Desde finales de marzo (2012) está en manos de las legislaturas estatales aprobar o rechazar dos reformas a la Constitución federal. Una, la del artículo 40 y, otra, la del 24. La primera fortalece al Estado laico. La segunda, se propone destrozarlo. Los diputados locales tienen bajo su responsabilidad política y moral aprobar la del 40 y rechazar, de manera razonada e informada, la del 24. Veamos.

La reforma del 40 significa la consolidación en México del concepto universal de laicidad. Consiste en agregar a las características definitorias de nuestra república una de las más significativas decisiones políticas fundamentales nacidas del pueblo mexicano.
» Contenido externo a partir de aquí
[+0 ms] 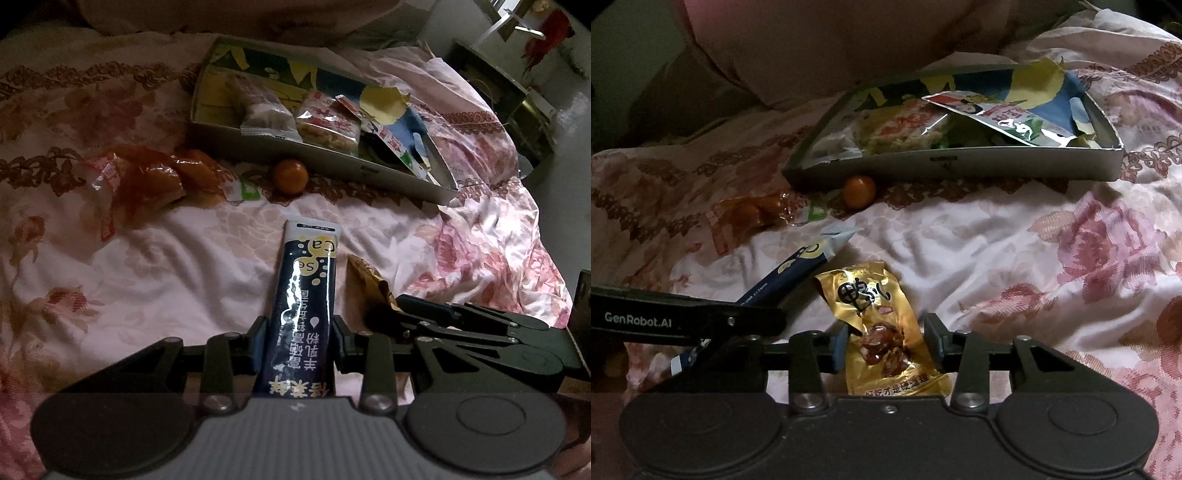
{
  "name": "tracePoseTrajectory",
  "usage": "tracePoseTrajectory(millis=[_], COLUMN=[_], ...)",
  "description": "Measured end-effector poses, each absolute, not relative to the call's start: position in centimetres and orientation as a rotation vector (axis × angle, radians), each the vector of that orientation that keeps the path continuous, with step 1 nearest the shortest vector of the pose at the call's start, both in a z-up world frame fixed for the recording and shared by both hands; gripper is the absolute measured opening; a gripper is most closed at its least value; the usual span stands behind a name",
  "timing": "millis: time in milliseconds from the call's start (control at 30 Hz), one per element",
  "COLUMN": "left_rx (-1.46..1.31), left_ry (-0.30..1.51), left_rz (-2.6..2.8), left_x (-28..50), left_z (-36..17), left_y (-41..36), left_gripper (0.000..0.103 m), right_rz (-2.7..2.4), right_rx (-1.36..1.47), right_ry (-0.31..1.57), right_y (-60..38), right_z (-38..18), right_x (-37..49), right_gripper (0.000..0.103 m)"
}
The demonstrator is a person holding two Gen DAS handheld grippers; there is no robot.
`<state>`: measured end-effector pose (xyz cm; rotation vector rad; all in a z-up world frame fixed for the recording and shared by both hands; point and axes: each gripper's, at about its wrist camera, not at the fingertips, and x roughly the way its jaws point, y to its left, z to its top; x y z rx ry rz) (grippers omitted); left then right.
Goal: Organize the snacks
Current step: 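Grasp the black stick pack with the left tool while the right tool grasps the gold candy pack, then carry the black stick pack and gold candy pack over the tin tray and lower them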
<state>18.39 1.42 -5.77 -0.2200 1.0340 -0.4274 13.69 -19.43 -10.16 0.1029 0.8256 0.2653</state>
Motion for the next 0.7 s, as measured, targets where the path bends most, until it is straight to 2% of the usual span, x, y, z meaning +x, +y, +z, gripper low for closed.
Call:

Es, al mismo tiempo, uno de los veredictos de la historia nacional: en virtud de esa reforma, nuestra república, además de representativa, democrática y federal, será laica por sus cuatro costados.

Es pertinente recordarlo ahora: la reforma del 40 fue concebida por un amplio, heterogéneo conjunto de agrupaciones ciudadanas. Se logró tan al cabo de más de tres años de trabajo, de escribir en los periódicos, de incidir en las redes sociales y de participar en muchos debates en las universidades, radio y televisión. Hubo intensos diálogos establecidos con numerosos integrantes de los grupos parlamentarios alojados en ambas cámaras federales. Se trata de un avance ciudadano, de un triunfo de los segmentos democráticos y avanzados de México.
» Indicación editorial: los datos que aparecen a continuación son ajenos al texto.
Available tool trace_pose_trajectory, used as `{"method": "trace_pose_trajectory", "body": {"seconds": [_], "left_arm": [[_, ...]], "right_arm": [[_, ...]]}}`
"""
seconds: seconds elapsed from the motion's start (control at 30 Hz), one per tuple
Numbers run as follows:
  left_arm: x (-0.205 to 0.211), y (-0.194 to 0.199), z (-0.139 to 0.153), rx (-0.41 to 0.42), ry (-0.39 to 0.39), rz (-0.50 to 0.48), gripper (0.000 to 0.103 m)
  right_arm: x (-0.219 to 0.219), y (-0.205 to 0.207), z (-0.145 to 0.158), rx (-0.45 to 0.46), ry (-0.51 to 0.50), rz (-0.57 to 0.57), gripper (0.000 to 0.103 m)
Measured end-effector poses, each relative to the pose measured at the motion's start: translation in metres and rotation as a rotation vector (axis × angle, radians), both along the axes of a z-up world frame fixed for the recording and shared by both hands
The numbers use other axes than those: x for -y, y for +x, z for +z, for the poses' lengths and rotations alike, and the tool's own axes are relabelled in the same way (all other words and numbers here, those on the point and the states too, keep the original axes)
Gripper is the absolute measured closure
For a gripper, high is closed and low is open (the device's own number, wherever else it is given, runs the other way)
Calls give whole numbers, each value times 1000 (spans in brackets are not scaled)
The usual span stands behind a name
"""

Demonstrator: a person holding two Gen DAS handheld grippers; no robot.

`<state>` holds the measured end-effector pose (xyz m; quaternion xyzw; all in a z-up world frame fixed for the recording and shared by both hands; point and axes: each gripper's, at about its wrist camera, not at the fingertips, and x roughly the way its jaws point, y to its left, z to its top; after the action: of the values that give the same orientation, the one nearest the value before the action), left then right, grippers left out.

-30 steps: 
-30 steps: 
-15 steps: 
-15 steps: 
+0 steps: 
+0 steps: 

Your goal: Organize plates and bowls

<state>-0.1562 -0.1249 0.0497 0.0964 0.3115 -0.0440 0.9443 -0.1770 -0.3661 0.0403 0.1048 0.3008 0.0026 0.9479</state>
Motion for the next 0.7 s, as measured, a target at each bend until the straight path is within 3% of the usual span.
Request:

Hasta la fecha, más de 17 legislaturas locales han aprobado esa reforma. Recuérdese: según la Constitución, es suficiente que la mitad más una, por lo menos, de las legislaturas estatales acepte una reforma constitucional determinada para que ésta entre en vigor. Ello significa que, hoy, ya puede considerarse aprobada la del 40.

Ésa es, sin embargo, la mitad de la tarea a realizar. La otra mitad consistirá en que las legislaturas estatales no aprueben, es decir, rechacen, la reforma del 24. Siete la han aceptado ya. Seis la han rechazado.
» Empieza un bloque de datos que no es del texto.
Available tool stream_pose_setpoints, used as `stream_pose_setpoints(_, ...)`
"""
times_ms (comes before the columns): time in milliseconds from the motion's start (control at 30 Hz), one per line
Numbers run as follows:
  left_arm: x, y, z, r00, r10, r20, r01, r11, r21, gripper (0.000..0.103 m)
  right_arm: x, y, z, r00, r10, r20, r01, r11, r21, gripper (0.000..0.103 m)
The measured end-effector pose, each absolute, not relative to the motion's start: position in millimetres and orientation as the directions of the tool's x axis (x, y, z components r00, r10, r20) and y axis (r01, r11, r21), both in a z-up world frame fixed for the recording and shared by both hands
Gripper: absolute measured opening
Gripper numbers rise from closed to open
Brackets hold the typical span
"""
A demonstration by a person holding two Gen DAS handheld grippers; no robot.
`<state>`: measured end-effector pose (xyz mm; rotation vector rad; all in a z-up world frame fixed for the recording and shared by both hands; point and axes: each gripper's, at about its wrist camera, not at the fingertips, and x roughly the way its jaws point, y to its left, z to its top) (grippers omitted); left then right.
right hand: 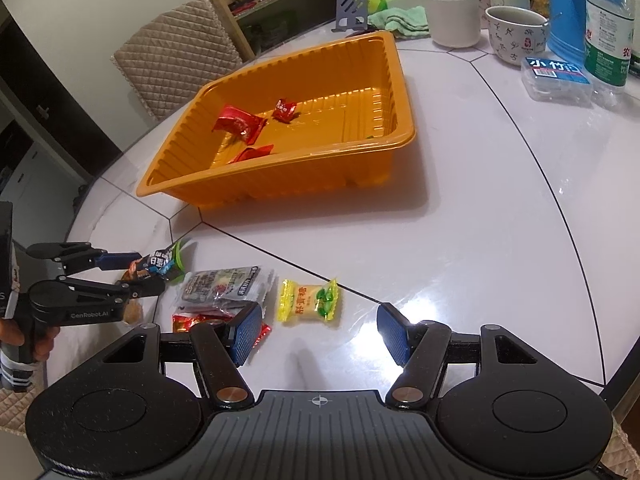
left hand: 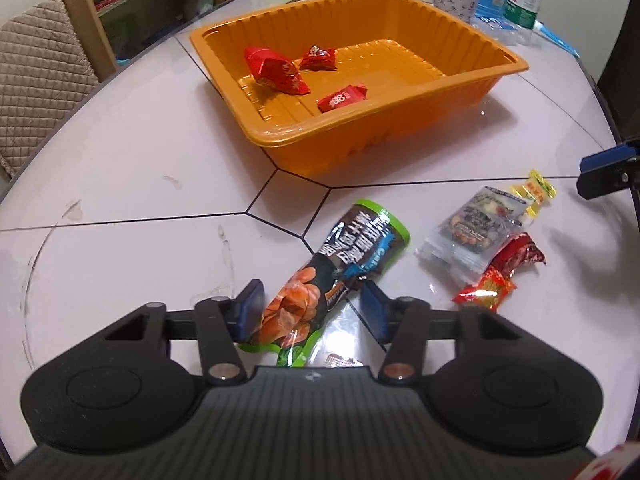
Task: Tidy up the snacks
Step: 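Grasp the green-wrapped snack bag with the left gripper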
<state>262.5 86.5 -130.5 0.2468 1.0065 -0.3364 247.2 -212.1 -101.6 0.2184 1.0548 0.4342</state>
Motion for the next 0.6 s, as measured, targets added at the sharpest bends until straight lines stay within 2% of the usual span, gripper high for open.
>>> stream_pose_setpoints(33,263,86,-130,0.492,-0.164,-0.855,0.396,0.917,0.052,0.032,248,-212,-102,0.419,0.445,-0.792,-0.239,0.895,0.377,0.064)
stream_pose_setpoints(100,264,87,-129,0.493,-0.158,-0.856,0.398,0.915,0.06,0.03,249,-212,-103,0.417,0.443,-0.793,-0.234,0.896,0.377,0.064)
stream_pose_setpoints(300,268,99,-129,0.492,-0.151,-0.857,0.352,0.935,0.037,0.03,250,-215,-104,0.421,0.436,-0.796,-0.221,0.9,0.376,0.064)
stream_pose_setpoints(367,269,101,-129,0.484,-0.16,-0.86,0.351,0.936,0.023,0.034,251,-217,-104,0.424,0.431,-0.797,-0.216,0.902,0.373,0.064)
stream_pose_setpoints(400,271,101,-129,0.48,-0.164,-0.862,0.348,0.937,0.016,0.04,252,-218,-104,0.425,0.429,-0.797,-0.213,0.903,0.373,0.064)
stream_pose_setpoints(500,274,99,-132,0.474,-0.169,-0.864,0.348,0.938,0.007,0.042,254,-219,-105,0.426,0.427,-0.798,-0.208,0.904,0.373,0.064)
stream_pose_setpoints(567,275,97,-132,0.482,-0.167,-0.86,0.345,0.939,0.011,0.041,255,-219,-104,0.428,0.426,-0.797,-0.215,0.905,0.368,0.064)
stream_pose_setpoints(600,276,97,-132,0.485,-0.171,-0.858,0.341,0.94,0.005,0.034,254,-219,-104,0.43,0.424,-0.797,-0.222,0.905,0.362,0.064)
La maniobra destinada a desfigurar al artículo 24 constitucional no fue realizada de manera pública y abierta por agrupamientos ciudadanos sino cabildeada, en secreto, por unos cuantos personeros de la alta jerarquía burocrática del clero político. Un diputado del PRI, presentó en las postrimerías de la pasada legislatura, de manera intempestiva y a las carreras, una iniciativa redactada, palabra por palabra, en la Nunciatura Apostólica —es decir, en El Vaticano— y bendecida por la Conferencia del Episcopado nacional.

A partir de la malhadada reforma del artículo 24 los altos clérigos políticos pretenden la modificación del 3o constitucional. Quisieran que, en nombre de la “libertad religiosa” o de la “libertad de religión”, la tarea educativa pública perdiera su naturaleza laica. Una verdadera catástrofe para la democracia.

En el documento elaborado en fecha reciente por los obispos mexicanos (“Educar para una nueva sociedad”) dicen: “La escuela oficial —ojo: la llaman oficial y no pública— nunca debería cerrar la puerta a los valores transcendentes y a una justa libertad religiosa”. Y, más adelante, los encumbrados prelados, recrean el enrevesado argumento vaticano acerca de una supuesta “laicidad positiva y abierta, auténticamente respetuosa de la libertad religiosa”. Y dictaminan: “Los responsables de la política educativa deben garantizar y respetar las libertades para todos…”. Y, ya enrachados, exigen muchas cosas similares a las anteriores, como si vivieran en otro país, como si el Estado mexicano no respetara —como las respeta de manera cabal— a las diversas religiones, como si el Estado coartara la propagación de las confesiones, como si no hubiera templos abiertos al culto de manera cotidiana e ininterrumpida. Recordémoslo: para ser democrática, la escuela pública debe ser laica. Las confesiones se propagan y se desarrollan fuera de ella. La escuela pública es el primer escalón de las libertades.